• [Prompt]:
For the data below, give again exactly the lines from the one containing "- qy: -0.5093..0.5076" through the one containing "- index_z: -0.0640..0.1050", both ends included, and no others.

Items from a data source
◇ ◇ ◇

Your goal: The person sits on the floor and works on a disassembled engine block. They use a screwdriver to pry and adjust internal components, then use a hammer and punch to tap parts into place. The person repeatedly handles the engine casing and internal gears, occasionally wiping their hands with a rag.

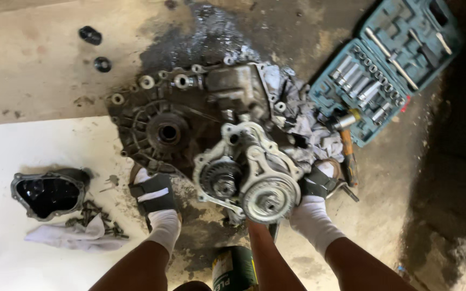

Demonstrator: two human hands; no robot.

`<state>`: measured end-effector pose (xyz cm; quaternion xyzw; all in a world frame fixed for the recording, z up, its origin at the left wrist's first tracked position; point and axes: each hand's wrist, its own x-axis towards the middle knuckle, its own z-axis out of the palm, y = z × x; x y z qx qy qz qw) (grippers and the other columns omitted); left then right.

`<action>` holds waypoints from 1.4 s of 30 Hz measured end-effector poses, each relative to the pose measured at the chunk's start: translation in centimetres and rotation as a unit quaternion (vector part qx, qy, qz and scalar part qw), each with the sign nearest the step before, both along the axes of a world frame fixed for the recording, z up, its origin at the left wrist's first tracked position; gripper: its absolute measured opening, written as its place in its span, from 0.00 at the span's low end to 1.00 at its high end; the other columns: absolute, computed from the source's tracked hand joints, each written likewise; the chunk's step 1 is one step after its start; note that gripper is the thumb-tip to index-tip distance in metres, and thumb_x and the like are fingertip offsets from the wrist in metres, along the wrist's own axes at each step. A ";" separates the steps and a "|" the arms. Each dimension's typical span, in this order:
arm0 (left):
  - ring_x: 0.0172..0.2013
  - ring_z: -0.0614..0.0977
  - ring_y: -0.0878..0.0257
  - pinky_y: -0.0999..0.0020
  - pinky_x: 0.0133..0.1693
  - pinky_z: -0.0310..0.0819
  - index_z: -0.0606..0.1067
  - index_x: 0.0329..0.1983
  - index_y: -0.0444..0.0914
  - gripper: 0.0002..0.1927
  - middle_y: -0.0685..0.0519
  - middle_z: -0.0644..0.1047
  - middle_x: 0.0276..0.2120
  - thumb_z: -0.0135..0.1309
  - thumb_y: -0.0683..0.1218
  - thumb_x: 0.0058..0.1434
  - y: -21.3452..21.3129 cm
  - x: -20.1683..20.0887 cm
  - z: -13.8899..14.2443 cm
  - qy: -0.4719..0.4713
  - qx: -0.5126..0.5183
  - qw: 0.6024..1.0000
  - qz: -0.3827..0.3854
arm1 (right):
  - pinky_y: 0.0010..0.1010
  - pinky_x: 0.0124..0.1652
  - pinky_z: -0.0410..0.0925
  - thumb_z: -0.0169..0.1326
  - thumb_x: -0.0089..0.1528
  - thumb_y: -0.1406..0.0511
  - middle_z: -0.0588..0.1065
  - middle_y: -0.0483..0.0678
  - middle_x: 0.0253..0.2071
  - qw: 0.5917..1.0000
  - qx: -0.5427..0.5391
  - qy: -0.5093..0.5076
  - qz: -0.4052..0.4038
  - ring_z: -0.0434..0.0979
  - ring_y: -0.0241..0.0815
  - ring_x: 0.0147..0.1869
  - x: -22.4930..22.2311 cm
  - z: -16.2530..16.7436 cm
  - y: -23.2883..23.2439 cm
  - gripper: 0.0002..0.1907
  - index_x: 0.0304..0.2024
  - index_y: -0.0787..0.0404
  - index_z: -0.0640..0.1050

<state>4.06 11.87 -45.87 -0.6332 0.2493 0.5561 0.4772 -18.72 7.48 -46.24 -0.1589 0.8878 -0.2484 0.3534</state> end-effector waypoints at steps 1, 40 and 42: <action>0.55 0.77 0.54 0.61 0.54 0.72 0.73 0.59 0.38 0.24 0.44 0.77 0.56 0.40 0.57 0.70 -0.4 -0.3 0.7 0.002 -0.037 0.999 -0.020 | 0.33 0.46 0.67 0.56 0.58 0.69 0.72 0.56 0.42 1.000 -0.017 0.004 0.010 0.72 0.46 0.44 -0.3 0.1 0.4 0.22 0.53 0.72 0.68; 0.19 0.80 0.53 0.57 0.23 0.73 0.73 0.22 0.38 0.22 0.51 0.78 0.21 0.64 0.58 0.57 -5.4 -6.9 40.1 0.210 -0.720 0.632 -0.193 | 0.51 0.57 0.66 0.61 0.56 0.59 0.70 0.68 0.54 0.932 0.040 0.189 0.305 0.70 0.69 0.58 -11.0 11.4 2.1 0.34 0.60 0.68 0.68; 0.20 0.80 0.52 0.57 0.22 0.74 0.74 0.29 0.38 0.18 0.51 0.79 0.24 0.64 0.57 0.53 -6.1 -6.9 39.7 0.245 -0.705 0.628 -0.219 | 0.49 0.56 0.68 0.61 0.57 0.58 0.69 0.67 0.55 0.929 0.067 0.174 0.320 0.71 0.67 0.60 -10.7 11.8 1.4 0.34 0.59 0.70 0.67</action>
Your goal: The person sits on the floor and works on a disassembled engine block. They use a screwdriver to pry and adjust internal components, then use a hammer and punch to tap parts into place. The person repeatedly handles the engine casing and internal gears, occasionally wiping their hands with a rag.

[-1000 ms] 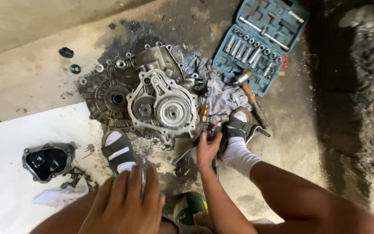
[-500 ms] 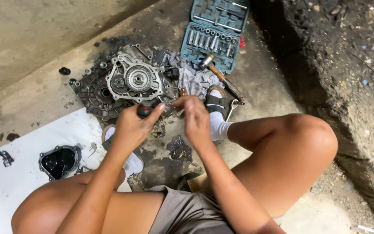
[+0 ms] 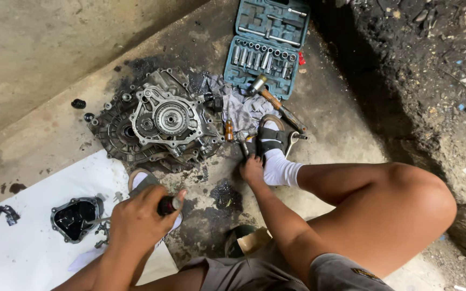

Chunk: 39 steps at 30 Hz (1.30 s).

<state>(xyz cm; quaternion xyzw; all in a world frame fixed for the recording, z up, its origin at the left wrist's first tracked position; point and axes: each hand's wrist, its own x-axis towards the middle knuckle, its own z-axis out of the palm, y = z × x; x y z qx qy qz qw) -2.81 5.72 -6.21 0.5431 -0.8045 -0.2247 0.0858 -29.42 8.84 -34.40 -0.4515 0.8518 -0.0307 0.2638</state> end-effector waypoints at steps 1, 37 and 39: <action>0.20 0.81 0.52 0.57 0.22 0.75 0.74 0.32 0.38 0.18 0.51 0.79 0.26 0.64 0.56 0.51 -0.2 0.1 0.0 -0.003 0.009 1.000 -0.022 | 0.48 0.56 0.69 0.61 0.58 0.57 0.69 0.66 0.56 1.000 0.021 -0.006 0.005 0.71 0.66 0.60 0.1 0.2 -0.3 0.34 0.59 0.71 0.66; 0.31 0.85 0.49 0.52 0.31 0.79 0.75 0.38 0.41 0.20 0.49 0.80 0.29 0.66 0.54 0.46 -0.9 -20.6 -5.4 0.183 -0.133 0.965 -0.135 | 0.33 0.17 0.49 0.29 0.69 0.38 0.54 0.48 0.17 0.352 -0.381 -0.820 -0.241 0.49 0.40 0.15 -14.1 35.8 3.2 0.38 0.31 0.65 0.63; 0.30 0.85 0.49 0.52 0.29 0.79 0.76 0.39 0.42 0.20 0.49 0.80 0.31 0.66 0.54 0.46 -0.1 -20.2 -5.4 0.146 -0.110 0.975 -0.126 | 0.29 0.17 0.48 0.34 0.68 0.35 0.53 0.44 0.17 0.545 -0.419 -0.699 -0.199 0.48 0.35 0.16 -13.3 34.6 4.0 0.36 0.29 0.60 0.63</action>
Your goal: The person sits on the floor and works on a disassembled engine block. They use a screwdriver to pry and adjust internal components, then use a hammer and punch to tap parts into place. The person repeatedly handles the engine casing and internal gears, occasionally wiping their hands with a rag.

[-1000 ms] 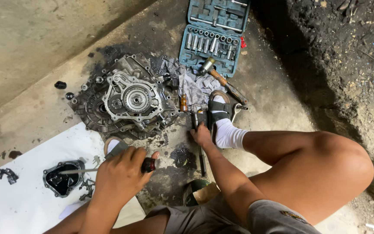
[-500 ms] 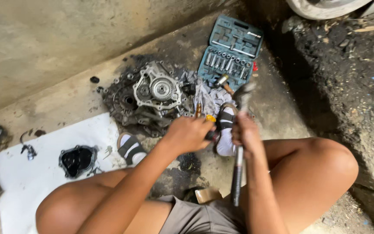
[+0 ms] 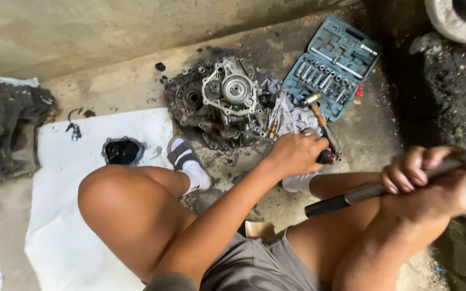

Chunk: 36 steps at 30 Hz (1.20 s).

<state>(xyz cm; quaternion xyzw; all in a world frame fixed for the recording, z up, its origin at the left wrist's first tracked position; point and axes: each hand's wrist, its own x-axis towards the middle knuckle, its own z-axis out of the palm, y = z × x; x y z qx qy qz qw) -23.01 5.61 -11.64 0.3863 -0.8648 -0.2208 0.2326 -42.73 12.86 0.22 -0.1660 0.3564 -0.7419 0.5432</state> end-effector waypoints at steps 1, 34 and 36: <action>0.29 0.85 0.49 0.52 0.29 0.79 0.76 0.40 0.42 0.20 0.49 0.81 0.32 0.66 0.53 0.47 0.2 0.3 0.1 -0.020 0.006 1.000 0.002 | 0.28 0.18 0.48 0.35 0.69 0.35 0.54 0.43 0.17 1.000 0.005 0.007 0.007 0.48 0.35 0.17 0.1 -0.5 0.1 0.38 0.29 0.60 0.63; 0.22 0.82 0.57 0.60 0.21 0.73 0.74 0.38 0.41 0.14 0.49 0.78 0.26 0.69 0.49 0.59 -9.9 0.8 -2.7 0.020 -0.027 0.999 -0.018 | 0.27 0.17 0.43 0.36 0.68 0.38 0.51 0.37 0.15 0.913 0.398 0.024 0.084 0.43 0.31 0.15 7.4 -15.6 -3.9 0.33 0.27 0.57 0.64; 0.22 0.83 0.54 0.59 0.21 0.74 0.74 0.38 0.40 0.20 0.48 0.78 0.27 0.69 0.52 0.48 -10.1 1.0 -2.5 0.036 -0.017 0.999 -0.037 | 0.27 0.17 0.43 0.36 0.68 0.37 0.51 0.38 0.14 0.913 0.398 0.016 0.085 0.44 0.31 0.15 7.3 -15.2 -4.2 0.34 0.27 0.58 0.64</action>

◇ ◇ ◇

• [Answer area]:
  - qy: -0.5093..0.5076
  - qz: -0.4052..0.4038
  - ring_z: -0.0434..0.0979
  - ring_y: -0.0241..0.0815
  - ring_x: 0.0147..0.1869
  - x: -22.4930..22.2311 cm
  - z: -16.2530..16.7436 cm
  - y: -23.2883..23.2439 cm
  - gripper: 0.0002..0.1907
  - index_x: 0.0304..0.2024
  - index_y: -0.0787..0.0404
  - index_z: -0.0640..0.1050

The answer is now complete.